What I can say about Blair is that he has been quite consistent. State sovereignty and international did not matter to him in 1999, and they didn't matter to him later in 2002-03. Given his remarks at the Chilcot inquiry about Iran, I am quite sure that he would have no difficulty supporting and even joining in an illegal attack on Iran were he still a minister in the British government. This makes him one of the most unabashed, unapologetic advocates of aggressive war alive today, and I'm not sure that this requires much courage when there have been and continue to be absolutely no consequences, legal or otherwise, for his actions.

Filed under: foreign policy, politics

7 Responses to "Blair's Monstrous Consistency"

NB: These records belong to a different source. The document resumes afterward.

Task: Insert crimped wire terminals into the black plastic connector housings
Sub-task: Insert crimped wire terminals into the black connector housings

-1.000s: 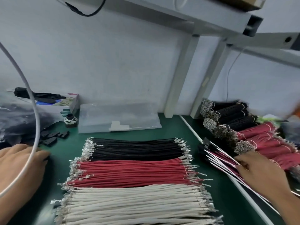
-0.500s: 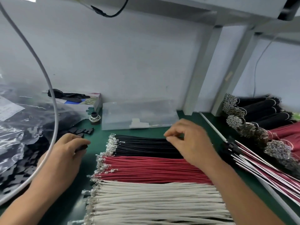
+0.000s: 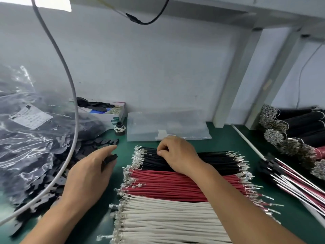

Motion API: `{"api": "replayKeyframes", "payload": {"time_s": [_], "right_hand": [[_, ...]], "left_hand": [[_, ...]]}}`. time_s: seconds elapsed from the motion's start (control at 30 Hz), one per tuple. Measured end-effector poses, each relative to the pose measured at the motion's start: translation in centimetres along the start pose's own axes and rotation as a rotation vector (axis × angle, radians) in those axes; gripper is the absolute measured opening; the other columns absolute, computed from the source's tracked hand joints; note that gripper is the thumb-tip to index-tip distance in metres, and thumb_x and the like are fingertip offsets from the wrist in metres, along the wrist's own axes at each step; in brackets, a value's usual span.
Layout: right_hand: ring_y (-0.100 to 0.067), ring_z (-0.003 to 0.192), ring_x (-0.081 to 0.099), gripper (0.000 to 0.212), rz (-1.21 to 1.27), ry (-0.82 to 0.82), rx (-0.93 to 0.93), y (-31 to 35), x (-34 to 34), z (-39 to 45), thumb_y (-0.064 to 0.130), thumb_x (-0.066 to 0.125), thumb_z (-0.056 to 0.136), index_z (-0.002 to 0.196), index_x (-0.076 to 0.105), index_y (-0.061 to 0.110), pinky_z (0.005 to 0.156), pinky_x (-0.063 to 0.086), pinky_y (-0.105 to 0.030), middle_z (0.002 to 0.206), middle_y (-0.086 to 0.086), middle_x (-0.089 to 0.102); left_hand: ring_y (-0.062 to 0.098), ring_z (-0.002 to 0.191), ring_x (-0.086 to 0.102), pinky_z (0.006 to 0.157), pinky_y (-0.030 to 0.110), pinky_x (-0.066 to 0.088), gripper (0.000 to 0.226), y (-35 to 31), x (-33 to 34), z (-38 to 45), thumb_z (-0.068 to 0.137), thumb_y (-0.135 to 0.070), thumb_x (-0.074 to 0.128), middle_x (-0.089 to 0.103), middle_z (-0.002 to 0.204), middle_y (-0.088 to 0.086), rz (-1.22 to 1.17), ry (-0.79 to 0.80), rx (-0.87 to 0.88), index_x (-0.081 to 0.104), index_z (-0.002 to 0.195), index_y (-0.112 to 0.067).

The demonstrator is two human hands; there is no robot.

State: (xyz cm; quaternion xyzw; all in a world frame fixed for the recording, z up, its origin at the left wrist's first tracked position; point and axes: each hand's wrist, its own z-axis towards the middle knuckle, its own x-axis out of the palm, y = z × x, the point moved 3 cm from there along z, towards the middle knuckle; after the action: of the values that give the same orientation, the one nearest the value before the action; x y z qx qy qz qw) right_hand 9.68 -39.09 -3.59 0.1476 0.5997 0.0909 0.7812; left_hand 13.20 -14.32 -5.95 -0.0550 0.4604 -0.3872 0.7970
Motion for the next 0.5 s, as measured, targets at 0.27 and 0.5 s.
{"api": "replayKeyframes", "payload": {"time_s": [0.27,0.5], "right_hand": [[-0.013,0.077,0.048,0.022,-0.311,-0.535,-0.398,2.7,-5.8,-3.9,0.0,0.071,0.087,0.103,0.067,0.014,0.051,0.048,-0.028,0.09,0.001,0.052],[-0.014,0.072,0.055,0.006,-0.045,-0.615,-0.395,2.8,-2.8,-9.6,0.011,0.069,0.094,0.093,0.075,0.011,0.056,0.049,-0.027,0.085,0.001,0.058]], "left_hand": [[0.01,0.075,0.067,0.065,0.02,0.049,0.033,-0.8,-0.2,0.0,0.088,-0.001,0.075,0.071,0.1,-0.01,-0.157,-0.03,0.079,0.076,0.119,-0.012],[-0.009,0.075,0.067,0.066,-0.001,0.044,0.035,-2.9,-0.9,-0.7,0.077,-0.003,0.085,0.072,0.091,-0.03,-0.378,-0.013,0.033,0.08,0.098,-0.031]]}}
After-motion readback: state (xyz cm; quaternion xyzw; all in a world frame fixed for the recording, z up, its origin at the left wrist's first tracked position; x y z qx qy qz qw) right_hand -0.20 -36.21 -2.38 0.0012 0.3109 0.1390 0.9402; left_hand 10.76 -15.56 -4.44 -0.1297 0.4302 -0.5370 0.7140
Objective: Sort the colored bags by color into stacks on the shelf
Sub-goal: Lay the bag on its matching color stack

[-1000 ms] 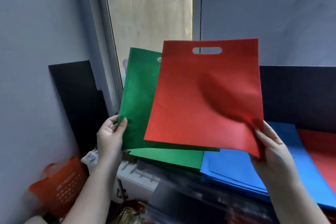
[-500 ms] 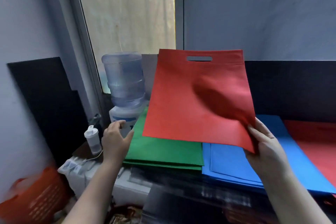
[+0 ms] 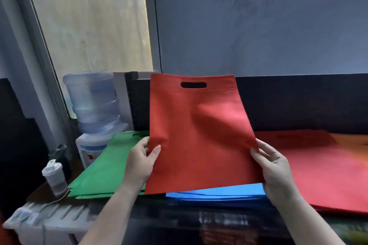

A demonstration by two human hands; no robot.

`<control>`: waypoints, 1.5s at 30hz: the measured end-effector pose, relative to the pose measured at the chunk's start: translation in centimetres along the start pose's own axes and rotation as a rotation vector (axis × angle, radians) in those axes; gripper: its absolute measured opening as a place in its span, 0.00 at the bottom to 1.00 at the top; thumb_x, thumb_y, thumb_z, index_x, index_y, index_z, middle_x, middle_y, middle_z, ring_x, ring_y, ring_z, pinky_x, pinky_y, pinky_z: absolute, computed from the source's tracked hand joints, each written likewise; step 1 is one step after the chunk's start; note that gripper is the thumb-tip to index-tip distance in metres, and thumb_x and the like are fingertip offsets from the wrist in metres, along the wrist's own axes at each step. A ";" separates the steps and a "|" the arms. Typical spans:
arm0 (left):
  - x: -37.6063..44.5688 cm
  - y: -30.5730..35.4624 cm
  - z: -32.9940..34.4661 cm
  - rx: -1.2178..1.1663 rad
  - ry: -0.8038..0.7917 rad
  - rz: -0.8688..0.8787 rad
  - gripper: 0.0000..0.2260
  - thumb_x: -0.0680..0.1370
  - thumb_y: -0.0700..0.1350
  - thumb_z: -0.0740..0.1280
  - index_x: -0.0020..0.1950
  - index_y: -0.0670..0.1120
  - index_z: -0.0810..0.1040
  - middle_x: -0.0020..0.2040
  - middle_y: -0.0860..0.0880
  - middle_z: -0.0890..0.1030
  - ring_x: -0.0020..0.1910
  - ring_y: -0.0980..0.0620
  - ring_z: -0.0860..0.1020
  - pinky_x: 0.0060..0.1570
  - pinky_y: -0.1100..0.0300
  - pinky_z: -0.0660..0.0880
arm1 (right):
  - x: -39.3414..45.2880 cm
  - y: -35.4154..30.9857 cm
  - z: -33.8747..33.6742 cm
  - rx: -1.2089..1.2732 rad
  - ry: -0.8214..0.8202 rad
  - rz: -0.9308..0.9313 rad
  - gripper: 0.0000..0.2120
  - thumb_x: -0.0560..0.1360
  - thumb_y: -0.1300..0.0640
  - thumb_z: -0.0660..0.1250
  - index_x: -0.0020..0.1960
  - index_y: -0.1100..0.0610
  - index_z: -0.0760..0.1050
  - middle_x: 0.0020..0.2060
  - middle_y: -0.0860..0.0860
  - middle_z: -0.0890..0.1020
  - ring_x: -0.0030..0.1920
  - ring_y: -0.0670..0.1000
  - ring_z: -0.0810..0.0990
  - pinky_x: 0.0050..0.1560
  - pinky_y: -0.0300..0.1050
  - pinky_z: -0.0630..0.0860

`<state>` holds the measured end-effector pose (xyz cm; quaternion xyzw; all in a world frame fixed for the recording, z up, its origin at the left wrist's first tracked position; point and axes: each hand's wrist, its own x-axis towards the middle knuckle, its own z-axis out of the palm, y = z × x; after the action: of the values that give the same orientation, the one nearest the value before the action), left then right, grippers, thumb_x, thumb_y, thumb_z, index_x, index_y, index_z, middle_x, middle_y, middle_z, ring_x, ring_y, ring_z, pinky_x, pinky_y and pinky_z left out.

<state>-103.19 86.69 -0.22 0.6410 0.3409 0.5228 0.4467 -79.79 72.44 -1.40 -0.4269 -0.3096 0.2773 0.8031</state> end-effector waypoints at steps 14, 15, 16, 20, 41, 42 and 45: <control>-3.4 1.9 21.4 0.287 -0.236 0.152 0.05 0.76 0.37 0.68 0.51 0.43 0.78 0.45 0.48 0.82 0.45 0.49 0.80 0.45 0.60 0.73 | 1.7 -10.8 -18.9 -1.197 0.305 -0.398 0.09 0.72 0.63 0.71 0.53 0.61 0.80 0.37 0.50 0.80 0.40 0.52 0.78 0.41 0.37 0.66; -3.7 1.8 22.5 0.332 -0.251 0.143 0.06 0.76 0.37 0.68 0.53 0.42 0.78 0.47 0.48 0.82 0.45 0.51 0.79 0.44 0.64 0.70 | 1.6 -10.9 -19.8 -1.245 0.307 -0.377 0.10 0.73 0.63 0.71 0.54 0.63 0.80 0.39 0.53 0.81 0.41 0.54 0.78 0.42 0.37 0.65; -3.9 1.7 23.5 0.373 -0.266 0.132 0.07 0.76 0.37 0.67 0.53 0.42 0.78 0.48 0.48 0.81 0.46 0.52 0.78 0.44 0.65 0.68 | 1.5 -11.0 -20.6 -1.281 0.301 -0.353 0.11 0.73 0.63 0.70 0.55 0.63 0.79 0.41 0.56 0.82 0.44 0.56 0.79 0.43 0.37 0.65; -4.8 0.9 26.3 0.548 -0.354 0.042 0.07 0.76 0.39 0.68 0.54 0.41 0.76 0.52 0.45 0.81 0.51 0.48 0.77 0.48 0.60 0.70 | 1.3 -10.5 -23.5 -1.436 0.258 -0.161 0.14 0.77 0.58 0.66 0.61 0.61 0.76 0.53 0.57 0.82 0.54 0.58 0.79 0.50 0.44 0.72; -17.7 10.9 49.6 1.082 -0.594 0.742 0.23 0.80 0.59 0.55 0.69 0.46 0.66 0.66 0.48 0.71 0.64 0.46 0.69 0.58 0.52 0.65 | -5.5 -25.5 -39.7 -1.996 0.334 -0.073 0.23 0.79 0.45 0.57 0.71 0.53 0.65 0.65 0.51 0.72 0.64 0.54 0.70 0.60 0.49 0.68; -18.5 11.5 51.4 1.060 -0.615 0.773 0.22 0.80 0.59 0.55 0.69 0.47 0.66 0.66 0.49 0.71 0.65 0.46 0.68 0.58 0.52 0.64 | -6.1 -26.4 -40.9 -2.015 0.366 -0.049 0.23 0.79 0.45 0.57 0.71 0.53 0.65 0.66 0.51 0.71 0.64 0.54 0.70 0.60 0.49 0.68; -21.2 13.2 57.0 0.986 -0.690 0.876 0.22 0.79 0.59 0.56 0.67 0.47 0.67 0.65 0.49 0.72 0.64 0.46 0.69 0.58 0.53 0.64 | -8.1 -29.2 -44.5 -2.059 0.469 0.024 0.23 0.79 0.44 0.57 0.71 0.52 0.64 0.66 0.50 0.71 0.65 0.54 0.69 0.60 0.49 0.67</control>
<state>-52.72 50.38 1.19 0.9721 0.0895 0.2083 -0.0606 -47.12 29.74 1.82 -0.9485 -0.2280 -0.2007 0.0902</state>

  1. NauticalMongoose, on January 30th, 2010 at 10:52 pm Said:

I am finding it unusually difficult to find a good source discussing the Kosovo War (I am woefully ignorant about this event). Does anyone have any suggestions? I would prefer a 'just the facts' account from which I can draw my own conclusions.

  1. David Tomlin, on January 31st, 2010 at 1:34 am Said:

[The Kosovo intervention was] disastrous for the very people it was supposed to help . . .

I was always opposed to the Balkan interventions, but I am at a loss as to what this is about. Do you mean the ethnic cleansing of the non-Albanians?

For the Kosovo Albanians, we might speculate on whether they would have fared better absent the intervention. I don't know of any facts that would remotely justify describing their present situation as 'disastrous'.

  1. David Tomlin, on January 31st, 2010 at 1:51 am Said:

Sorry, I wrote the previous comment before finishing the post. My curiosity was piqued by the quoted sentence, and I was assuming it referred to the outcome of the intervention rather than events during the intervention itself.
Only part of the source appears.